В помещении царил полумрак, крохотное оконце забрано плотной шторкой. От пятерки толстых свечей в подсвечнике по углам метались тени. Стол, кровать с тумбочкой, зеркало и кресло с высокой спинкой: обычная меблированная комната, если бы не все та же вмурованная в стены решетка с толстыми прутьями. В кресле сидел молодой человек, пергаментно бледный, с заострившимися скулами, он уставился на вошедших немигающим взглядом.

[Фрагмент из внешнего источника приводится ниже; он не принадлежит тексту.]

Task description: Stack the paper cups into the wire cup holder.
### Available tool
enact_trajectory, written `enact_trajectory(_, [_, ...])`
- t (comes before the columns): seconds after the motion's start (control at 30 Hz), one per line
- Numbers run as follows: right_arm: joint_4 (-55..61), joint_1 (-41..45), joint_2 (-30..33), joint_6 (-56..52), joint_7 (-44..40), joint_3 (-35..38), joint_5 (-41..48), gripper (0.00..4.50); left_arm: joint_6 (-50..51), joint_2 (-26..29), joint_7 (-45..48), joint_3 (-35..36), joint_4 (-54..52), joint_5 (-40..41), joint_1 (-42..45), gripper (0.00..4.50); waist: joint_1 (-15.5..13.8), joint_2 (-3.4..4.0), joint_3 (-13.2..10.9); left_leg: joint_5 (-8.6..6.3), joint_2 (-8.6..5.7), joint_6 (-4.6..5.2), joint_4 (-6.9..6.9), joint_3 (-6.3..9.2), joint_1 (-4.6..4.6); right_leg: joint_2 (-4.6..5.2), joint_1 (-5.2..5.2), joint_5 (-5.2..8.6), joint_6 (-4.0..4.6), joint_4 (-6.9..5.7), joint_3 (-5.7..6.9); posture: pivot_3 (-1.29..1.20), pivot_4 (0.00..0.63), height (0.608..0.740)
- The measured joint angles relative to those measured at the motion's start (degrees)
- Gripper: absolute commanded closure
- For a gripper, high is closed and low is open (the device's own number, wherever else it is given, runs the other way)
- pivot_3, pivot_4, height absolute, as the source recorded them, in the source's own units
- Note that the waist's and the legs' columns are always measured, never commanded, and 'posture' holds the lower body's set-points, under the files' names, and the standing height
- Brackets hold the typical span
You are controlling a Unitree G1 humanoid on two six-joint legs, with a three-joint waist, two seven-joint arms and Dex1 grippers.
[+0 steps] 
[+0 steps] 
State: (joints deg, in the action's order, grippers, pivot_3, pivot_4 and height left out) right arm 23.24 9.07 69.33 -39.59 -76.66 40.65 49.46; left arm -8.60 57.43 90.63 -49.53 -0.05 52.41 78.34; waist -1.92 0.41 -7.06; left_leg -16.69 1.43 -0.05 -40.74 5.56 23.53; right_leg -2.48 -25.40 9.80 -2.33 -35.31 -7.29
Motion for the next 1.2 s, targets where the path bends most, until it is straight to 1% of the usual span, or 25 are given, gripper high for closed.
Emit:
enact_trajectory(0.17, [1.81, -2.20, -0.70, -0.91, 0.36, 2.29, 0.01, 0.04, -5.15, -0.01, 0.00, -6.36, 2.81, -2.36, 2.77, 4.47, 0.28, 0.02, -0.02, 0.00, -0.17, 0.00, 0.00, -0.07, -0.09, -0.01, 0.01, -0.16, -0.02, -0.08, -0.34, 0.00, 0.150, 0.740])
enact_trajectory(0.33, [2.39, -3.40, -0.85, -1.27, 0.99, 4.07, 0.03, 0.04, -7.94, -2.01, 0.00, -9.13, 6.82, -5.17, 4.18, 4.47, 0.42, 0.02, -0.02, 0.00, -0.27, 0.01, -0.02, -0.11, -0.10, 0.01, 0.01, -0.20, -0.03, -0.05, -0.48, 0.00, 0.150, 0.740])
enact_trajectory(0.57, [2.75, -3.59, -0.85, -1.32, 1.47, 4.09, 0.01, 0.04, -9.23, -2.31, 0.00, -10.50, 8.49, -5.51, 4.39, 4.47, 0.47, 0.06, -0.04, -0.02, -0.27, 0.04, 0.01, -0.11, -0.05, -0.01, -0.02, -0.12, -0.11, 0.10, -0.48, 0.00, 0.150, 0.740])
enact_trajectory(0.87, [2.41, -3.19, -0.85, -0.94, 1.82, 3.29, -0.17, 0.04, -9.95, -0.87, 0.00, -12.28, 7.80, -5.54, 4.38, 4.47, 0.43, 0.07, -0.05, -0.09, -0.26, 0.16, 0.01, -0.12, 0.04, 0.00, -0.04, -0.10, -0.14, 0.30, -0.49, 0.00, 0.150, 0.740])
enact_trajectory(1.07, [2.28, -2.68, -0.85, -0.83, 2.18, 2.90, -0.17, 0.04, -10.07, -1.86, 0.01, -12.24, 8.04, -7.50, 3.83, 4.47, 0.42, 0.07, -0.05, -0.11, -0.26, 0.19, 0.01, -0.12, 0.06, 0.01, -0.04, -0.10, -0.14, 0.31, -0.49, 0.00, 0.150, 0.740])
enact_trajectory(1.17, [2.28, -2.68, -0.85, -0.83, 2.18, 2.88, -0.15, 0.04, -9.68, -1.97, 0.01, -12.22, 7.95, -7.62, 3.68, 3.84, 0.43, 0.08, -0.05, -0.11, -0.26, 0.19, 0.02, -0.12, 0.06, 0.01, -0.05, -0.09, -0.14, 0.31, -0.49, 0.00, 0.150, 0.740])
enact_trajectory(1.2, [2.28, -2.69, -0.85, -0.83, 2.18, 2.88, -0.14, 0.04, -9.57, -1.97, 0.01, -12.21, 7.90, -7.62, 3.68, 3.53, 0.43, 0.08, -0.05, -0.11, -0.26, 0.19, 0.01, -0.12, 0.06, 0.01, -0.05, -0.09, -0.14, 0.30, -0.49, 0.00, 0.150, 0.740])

В черных, неестественно больших зрачках его плясали, отражаясь, огоньки пламени, и от этого Александру Егоровичу сделалось не по себе.
— Здравствуй, Йохан.
Молодой человек не ответил, лишь вздохнул, от чего колыхнулись темные, ниспадающие до плеч волосы.
— Что ты читал сегодня?
— Все то же, — Йохан разлепил тонкие бескровные губы. — "Фауста", — он отбросил на кровать пухлый томик, раскрытый на середине. — Что еще может читать вампир?
Слова выходили у него с каким-то шелестящим присвистом, словно змеиная кожа скользила по камню.
— Вампир?! — Тирашев отшатнулся.
— Чесночные котлеты, — парировал Йохан, брезгливо подернув щекой.
— Он боится чеснока! — министр вцепился Ливневу в рукав.
— Не боюсь, — прошептали тонкие губы. — Противно…
— Йохан, прошу, повежливее.
— А что ты мне сделаешь, Ливнев? — Йохан вскочил, приблизился одним кошачьим прыжком и склонил голову на бок. — Убьешь? Сделай милость!.. Что может быть хуже такой жизни? Я гнию здесь заживо, я подыхаю! За что?! — Йохан вцепился в прутья так, что те скрипнули. — Меня таким сотворил Бог! Бог!! Бог!!!